Fram funding allowed repeating and expanding of experimental studies performed the previous year in Svalbard. This experimental study is part of the EU Arctic Tipping Points project, but funding in that project did not allow a second set of experiments. Results from the Svalbard experiments will be included in the publcations from this projects work.  Since earlier studies had some technical problems, only some of the data were usable. This additional funding enabled travel and manpower for conduction these experiments in a facility in Spain (since no adequate experimental facilities exist in Tromsø). Fram funding, therefore, was an excellent boost that, in combination with EU funding, will produce at least two papers for the PhD of the stipendiat.

The second part of this project will help produce two articles for a special issue devoted to ecological effects of carbon capture and storage: one experimental study and one review article. This funding will pay for writing time between June 20011 and the deadline of January 2012.

Could results from the project be subject for any commercial utilization
No
Conclusions
  1. This combination of effects on multiple early life-stages is the cutting edge in the field at this time. The lack of many significant impacts is similar to the few comparable studies that have been published, suggesting longer exposures may be important, and pointing to the need for, perhaps, looking at other life history stages or physiological proceses. Clearly, realistic 2100-level acidification levels will not immediately lea to reproductive crashes. Intriguing, however, is the potential impact on genetic variability.

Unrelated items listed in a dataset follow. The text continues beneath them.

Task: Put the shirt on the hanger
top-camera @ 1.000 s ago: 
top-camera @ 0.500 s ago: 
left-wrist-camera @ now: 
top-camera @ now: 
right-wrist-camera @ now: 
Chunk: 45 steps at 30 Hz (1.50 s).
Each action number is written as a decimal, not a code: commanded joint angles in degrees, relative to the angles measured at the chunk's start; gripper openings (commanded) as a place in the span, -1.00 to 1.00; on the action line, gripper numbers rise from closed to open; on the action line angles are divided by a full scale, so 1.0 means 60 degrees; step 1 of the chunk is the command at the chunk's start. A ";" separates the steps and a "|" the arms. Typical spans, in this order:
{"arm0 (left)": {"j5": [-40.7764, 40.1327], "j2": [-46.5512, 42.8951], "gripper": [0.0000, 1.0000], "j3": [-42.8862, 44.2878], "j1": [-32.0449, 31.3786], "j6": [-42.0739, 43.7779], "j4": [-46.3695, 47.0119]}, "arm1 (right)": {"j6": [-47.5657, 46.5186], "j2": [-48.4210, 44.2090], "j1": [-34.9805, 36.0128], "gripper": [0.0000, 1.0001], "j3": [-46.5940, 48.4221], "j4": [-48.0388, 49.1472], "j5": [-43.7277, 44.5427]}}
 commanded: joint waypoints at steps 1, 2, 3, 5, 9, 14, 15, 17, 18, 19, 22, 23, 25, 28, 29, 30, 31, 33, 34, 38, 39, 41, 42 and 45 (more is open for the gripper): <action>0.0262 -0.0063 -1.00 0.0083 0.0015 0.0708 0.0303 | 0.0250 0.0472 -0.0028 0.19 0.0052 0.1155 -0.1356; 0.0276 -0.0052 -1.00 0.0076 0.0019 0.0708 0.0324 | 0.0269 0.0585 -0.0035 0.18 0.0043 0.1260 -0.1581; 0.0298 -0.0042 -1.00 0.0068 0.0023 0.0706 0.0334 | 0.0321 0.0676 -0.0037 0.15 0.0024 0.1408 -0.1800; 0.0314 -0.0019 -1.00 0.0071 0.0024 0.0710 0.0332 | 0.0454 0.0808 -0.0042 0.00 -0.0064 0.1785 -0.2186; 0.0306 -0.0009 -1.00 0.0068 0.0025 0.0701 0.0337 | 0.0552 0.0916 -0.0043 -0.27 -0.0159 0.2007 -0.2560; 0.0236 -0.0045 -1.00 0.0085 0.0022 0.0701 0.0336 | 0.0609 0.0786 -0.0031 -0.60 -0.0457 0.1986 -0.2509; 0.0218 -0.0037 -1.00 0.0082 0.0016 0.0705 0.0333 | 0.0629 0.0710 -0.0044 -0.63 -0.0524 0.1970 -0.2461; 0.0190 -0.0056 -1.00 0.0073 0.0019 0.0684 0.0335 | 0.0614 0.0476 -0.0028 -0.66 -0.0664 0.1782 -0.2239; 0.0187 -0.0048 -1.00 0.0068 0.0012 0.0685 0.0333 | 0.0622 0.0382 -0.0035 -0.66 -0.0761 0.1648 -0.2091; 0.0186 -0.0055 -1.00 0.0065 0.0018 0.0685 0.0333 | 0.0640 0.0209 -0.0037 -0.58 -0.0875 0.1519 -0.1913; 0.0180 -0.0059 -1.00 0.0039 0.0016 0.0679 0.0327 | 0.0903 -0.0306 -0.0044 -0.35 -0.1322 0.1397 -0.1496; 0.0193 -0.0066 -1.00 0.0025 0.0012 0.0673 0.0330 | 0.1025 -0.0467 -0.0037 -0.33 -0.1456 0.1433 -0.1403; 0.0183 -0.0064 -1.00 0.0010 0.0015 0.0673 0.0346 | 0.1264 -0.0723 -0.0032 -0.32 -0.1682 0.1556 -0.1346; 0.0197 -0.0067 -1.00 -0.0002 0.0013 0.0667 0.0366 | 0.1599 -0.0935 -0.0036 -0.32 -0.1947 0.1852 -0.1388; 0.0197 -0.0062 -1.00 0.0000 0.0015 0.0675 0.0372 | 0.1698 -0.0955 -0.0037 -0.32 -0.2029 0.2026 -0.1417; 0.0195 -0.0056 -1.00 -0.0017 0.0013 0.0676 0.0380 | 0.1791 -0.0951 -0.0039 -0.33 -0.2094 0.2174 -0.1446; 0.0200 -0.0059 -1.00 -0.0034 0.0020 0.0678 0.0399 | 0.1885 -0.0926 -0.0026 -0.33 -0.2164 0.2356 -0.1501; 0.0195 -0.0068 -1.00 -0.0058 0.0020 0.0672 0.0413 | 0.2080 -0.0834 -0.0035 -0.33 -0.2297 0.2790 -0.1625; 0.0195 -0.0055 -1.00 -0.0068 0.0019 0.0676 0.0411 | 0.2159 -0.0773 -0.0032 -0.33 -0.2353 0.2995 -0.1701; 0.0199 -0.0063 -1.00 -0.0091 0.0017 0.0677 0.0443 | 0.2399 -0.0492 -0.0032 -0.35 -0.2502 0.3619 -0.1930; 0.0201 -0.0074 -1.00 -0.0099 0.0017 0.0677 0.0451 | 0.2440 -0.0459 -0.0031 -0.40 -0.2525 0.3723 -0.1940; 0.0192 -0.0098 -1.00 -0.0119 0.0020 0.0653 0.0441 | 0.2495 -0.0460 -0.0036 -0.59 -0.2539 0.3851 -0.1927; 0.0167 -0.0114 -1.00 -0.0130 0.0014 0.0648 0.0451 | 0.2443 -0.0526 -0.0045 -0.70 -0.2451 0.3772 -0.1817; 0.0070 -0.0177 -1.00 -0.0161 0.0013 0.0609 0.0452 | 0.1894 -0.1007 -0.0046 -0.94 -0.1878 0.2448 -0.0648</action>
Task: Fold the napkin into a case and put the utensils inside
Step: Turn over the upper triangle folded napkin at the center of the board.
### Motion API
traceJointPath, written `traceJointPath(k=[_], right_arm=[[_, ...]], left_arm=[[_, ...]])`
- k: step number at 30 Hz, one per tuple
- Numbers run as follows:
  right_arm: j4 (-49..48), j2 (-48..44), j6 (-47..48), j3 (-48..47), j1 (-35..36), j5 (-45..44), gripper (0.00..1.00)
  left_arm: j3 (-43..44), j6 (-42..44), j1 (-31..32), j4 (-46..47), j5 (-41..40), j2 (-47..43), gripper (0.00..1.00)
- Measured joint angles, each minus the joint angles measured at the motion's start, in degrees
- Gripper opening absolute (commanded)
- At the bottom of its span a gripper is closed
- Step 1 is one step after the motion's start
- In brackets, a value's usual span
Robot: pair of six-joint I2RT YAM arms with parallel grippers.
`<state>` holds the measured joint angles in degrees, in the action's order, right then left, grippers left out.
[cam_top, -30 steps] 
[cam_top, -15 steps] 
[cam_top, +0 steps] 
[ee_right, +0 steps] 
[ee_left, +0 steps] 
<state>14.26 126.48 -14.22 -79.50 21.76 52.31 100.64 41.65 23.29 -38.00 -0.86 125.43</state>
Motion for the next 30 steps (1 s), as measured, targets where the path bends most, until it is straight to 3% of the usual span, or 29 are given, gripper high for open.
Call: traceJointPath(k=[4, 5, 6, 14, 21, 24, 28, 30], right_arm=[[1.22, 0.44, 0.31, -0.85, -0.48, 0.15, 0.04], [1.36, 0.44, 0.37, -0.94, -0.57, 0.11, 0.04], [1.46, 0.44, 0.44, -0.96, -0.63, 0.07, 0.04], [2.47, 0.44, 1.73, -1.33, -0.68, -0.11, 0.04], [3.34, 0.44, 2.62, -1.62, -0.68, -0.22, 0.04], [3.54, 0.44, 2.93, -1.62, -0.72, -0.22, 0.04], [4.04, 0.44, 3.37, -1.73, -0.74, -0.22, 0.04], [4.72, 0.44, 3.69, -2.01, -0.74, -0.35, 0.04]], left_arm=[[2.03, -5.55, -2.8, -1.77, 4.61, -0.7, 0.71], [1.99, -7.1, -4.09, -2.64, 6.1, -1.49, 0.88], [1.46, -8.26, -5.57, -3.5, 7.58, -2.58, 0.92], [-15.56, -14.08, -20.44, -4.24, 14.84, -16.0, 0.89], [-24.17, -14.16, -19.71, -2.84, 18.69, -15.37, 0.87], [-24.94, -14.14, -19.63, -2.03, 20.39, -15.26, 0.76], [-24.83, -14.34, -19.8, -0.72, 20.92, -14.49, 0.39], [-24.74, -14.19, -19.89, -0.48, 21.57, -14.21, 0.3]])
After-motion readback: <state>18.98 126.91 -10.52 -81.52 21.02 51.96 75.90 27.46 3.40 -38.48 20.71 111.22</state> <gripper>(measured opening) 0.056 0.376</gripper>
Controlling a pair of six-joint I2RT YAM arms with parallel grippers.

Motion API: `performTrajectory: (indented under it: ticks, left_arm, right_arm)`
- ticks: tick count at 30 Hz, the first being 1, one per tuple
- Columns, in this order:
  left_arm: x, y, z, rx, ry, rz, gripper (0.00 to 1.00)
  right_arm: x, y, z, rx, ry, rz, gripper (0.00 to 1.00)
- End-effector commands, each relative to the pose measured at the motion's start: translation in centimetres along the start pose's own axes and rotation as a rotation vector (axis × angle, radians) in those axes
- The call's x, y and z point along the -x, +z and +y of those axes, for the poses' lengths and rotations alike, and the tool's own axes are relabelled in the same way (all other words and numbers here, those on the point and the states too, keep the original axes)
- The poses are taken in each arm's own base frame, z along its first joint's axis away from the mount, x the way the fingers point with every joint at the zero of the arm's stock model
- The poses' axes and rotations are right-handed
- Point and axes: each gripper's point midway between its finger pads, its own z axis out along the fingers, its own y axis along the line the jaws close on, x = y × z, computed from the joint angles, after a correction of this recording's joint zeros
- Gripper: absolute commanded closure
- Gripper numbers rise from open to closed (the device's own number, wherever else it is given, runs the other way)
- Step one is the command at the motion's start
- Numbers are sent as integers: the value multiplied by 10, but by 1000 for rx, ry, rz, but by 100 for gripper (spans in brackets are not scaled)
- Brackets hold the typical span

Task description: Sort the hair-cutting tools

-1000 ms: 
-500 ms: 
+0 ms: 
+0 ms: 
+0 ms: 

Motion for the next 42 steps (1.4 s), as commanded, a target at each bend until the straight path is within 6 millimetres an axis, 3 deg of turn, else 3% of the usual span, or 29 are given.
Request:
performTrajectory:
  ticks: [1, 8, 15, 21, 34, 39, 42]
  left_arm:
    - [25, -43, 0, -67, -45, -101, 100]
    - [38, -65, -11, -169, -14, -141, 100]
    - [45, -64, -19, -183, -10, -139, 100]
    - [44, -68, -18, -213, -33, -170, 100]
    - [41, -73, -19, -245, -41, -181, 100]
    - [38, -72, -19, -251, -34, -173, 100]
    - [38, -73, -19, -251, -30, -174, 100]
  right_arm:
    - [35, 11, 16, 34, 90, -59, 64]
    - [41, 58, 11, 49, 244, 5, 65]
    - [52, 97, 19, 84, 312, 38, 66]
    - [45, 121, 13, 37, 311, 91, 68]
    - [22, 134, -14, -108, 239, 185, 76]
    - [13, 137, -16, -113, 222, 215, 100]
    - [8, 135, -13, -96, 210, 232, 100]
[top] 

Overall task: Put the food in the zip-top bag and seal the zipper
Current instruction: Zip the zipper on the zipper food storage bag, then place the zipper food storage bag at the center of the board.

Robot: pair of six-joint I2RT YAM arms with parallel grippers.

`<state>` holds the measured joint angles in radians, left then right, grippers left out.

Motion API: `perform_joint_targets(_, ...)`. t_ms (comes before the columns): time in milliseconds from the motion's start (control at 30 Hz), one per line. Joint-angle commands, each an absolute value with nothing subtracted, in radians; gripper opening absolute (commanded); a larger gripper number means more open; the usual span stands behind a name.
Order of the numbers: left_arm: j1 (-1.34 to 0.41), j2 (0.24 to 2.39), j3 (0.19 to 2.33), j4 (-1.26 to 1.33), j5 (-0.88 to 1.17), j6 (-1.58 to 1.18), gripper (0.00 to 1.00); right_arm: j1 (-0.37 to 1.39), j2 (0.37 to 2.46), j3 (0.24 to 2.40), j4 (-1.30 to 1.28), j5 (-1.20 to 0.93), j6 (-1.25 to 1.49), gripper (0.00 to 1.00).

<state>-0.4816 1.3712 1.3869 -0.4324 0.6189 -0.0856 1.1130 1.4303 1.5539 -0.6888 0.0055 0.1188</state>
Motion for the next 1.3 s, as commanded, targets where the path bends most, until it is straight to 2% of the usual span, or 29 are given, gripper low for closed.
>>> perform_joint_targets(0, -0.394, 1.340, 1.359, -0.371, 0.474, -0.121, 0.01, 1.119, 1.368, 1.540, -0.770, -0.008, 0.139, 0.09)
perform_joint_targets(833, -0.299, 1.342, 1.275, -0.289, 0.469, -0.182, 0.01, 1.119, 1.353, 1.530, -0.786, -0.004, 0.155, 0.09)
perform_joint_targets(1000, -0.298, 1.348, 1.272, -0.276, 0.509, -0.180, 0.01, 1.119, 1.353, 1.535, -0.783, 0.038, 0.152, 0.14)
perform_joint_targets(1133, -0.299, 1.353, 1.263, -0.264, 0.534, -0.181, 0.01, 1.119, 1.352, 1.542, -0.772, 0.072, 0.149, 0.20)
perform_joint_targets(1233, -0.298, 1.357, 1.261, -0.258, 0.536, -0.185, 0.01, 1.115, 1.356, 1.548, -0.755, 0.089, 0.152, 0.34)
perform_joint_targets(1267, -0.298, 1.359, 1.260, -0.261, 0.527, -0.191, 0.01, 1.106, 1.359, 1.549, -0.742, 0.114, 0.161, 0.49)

  2. The project has reiterated the need for adequate experiemtnal effects-studies facilities in the Tromsø area. Standardization of methods and analyses has been highlighted in this field such that publication outside these parameters is nearly impossible. Shipboard studies are currently not feasible and facilties in LYR and NyÅ are both very expensive and also not well instrumented. I recommend upgrading laboratories at Kråknes and/or Kårvika for this purpose.